**The problem**
For every line in the material below that holds "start", report the line.
• • • •
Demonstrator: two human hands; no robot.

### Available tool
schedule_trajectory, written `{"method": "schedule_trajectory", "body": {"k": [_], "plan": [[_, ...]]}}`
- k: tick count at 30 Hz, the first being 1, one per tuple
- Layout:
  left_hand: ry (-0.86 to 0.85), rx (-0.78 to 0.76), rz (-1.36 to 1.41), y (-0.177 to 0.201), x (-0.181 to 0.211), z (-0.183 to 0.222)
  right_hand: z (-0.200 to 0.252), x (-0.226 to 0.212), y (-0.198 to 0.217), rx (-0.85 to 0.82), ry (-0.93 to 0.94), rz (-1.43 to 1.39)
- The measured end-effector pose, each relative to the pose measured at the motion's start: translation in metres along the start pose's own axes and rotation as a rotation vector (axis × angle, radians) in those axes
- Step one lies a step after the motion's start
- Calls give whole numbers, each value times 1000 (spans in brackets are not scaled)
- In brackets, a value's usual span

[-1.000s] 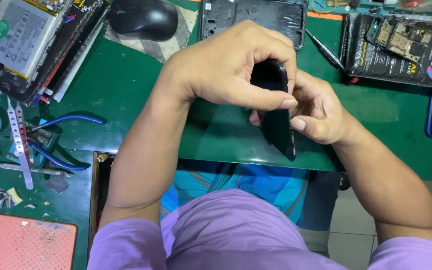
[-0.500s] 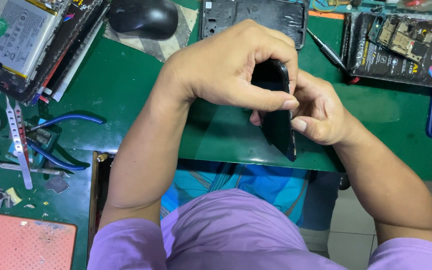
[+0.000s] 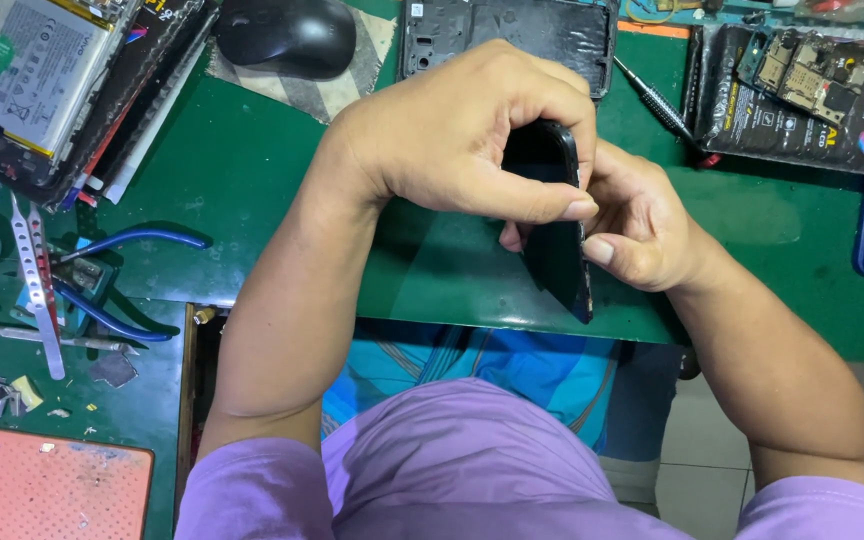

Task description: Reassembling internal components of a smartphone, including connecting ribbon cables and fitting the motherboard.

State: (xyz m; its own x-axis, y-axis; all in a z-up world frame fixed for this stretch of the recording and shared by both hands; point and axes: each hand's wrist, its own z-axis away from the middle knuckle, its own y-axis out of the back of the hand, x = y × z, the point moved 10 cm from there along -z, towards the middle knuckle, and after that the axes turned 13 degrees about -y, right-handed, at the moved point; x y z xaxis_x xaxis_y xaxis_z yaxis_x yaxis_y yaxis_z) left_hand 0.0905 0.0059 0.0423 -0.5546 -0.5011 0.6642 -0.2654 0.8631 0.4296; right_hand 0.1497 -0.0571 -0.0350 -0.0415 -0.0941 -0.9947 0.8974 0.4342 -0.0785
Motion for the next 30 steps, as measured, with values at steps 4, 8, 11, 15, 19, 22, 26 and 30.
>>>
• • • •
**Expected answer**
- The measured end-effector pose, each relative to the pose measured at the motion's start: translation in metres along the start pose's own axes and rotation as a rotation vector (axis × angle, radians) in those axes
- Step one lies a step after the motion's start

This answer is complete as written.